丁定山连忙道“有个虫子从我手上爬过去。”
“不应该啊,你这从死人堆里过来的老革命也会怕虫子。”
丁定山苦笑道“年纪越大,胆子越小;
猝不及防之下,难免也会怕嘛。”
大家一起笑话丁定山。
丁定山也不以为意。
重新坐下后。
丁定山脸上带着尴尬的笑容,心里却涌起了惊涛骇浪。
刚才,他之所以激动。
是因为他认出了信封上的笔迹。
这明明就是他儿子丁玉峰的笔迹。
而这个笔迹出现在信封上,只代表了一个事实。
他的儿子还活着。
想到这个事实时,他差点没喊出来。
猛地站起来,已经是他最大的克制了。
可能吗?
极有可能。
苏晚雪不也活下来了吗。
丁定山强压着内心的激动,甚至有点颤抖的手撕开信封。
信里塞了十张十元的钞票,再就是两张信纸。
信的内容没有什么特别。
字体也恢复到苏晚雪的字。
说的内容也只是一些日常,然后是回忆了一些和丁玉峰的只言片语。
唯一让丁定山看明白的,只有一句话
‘。

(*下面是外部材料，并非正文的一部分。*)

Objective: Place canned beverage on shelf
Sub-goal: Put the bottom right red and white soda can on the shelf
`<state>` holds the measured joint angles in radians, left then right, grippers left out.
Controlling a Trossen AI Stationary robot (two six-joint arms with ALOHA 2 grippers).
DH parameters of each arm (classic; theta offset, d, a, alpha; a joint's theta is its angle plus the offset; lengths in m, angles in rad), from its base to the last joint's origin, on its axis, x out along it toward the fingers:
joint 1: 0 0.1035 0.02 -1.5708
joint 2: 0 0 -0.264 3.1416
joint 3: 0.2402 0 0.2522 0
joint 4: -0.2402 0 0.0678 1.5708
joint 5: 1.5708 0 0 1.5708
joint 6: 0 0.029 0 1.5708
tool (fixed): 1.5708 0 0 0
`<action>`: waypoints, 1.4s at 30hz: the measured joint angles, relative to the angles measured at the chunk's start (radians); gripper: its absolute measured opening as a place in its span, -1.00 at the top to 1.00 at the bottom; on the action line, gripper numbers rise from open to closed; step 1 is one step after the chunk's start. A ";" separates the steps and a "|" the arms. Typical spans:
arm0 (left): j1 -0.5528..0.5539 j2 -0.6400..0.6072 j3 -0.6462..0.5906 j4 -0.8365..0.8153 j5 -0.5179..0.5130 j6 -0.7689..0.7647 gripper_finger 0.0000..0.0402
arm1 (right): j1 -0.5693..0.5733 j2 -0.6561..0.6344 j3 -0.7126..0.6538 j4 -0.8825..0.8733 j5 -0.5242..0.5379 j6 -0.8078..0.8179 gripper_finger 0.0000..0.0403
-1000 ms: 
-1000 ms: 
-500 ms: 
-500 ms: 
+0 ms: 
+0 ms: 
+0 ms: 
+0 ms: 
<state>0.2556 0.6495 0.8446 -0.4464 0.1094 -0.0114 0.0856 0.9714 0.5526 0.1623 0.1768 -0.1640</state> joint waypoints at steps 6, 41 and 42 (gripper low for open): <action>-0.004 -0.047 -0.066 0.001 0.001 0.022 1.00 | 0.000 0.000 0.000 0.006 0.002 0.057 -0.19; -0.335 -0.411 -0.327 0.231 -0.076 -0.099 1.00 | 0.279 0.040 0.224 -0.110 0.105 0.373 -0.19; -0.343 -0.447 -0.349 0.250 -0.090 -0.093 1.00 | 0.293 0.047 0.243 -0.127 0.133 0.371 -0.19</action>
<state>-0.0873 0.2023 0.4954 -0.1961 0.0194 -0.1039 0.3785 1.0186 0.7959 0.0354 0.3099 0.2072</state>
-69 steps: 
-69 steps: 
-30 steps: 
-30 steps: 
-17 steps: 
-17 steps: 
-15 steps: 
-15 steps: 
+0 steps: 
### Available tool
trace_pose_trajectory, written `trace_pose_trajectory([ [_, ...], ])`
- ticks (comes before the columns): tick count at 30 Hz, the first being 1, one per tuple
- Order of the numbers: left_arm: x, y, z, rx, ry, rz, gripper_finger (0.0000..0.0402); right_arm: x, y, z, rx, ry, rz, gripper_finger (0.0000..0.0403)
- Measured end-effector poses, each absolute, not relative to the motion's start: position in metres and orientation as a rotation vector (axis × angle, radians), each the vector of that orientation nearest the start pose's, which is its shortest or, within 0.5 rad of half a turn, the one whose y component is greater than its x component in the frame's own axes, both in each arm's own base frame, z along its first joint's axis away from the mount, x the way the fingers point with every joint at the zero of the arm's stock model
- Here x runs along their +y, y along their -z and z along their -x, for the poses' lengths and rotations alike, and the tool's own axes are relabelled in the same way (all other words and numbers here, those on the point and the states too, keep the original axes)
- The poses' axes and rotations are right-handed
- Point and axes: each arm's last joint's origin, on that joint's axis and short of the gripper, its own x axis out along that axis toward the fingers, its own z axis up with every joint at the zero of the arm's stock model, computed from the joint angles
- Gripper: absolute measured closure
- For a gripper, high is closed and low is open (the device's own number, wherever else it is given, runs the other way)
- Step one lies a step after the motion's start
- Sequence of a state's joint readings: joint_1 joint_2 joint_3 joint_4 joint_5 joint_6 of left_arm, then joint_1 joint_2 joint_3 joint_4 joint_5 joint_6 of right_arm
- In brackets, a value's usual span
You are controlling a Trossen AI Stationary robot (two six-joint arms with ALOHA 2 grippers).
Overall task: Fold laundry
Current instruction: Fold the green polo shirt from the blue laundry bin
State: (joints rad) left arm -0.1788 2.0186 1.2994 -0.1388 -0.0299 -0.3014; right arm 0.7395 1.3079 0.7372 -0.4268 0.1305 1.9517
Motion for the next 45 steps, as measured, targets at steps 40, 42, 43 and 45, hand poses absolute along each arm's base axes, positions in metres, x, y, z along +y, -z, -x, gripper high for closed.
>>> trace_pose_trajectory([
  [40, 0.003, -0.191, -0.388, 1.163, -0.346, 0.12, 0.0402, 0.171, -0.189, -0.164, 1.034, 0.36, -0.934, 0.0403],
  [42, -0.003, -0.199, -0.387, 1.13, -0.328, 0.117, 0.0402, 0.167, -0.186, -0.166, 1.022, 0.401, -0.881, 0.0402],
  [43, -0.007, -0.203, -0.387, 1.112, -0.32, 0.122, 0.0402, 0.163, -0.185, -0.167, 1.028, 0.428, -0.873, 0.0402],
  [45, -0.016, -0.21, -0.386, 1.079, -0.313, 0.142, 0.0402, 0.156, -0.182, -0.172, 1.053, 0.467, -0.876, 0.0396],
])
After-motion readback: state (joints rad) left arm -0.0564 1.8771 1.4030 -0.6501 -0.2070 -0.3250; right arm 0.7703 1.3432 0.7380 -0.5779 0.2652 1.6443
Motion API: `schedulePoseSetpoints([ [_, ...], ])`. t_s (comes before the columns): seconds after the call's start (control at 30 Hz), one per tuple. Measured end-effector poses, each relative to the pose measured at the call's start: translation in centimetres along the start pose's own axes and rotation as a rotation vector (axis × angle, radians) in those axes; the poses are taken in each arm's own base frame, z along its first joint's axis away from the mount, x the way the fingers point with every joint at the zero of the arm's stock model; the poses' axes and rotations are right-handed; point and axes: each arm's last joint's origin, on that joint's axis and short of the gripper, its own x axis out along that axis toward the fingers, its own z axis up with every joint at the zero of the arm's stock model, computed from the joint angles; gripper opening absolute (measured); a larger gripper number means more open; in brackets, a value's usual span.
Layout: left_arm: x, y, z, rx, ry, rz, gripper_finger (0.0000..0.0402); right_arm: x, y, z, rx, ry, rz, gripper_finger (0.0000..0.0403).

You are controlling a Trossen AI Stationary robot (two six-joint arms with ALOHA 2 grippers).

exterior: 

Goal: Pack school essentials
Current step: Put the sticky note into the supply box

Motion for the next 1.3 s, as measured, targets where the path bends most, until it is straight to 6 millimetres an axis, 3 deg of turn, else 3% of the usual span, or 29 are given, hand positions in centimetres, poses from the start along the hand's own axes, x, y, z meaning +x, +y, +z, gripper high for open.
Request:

。。。。丁玉峰要是活着,他一定会为砖头砸你的事情道歉的。。。。’
丁定山捏着信纸的手,猛地一紧。
他被丁玉峰用砖头砸的事情,他自己也只是猜测。
再不可能被任何人知道。
也不可能平白无故地出现在苏晚雪的笔下。
给合信封上的字迹。
他很快就明白,这也是证明丁玉峰还活着的信号。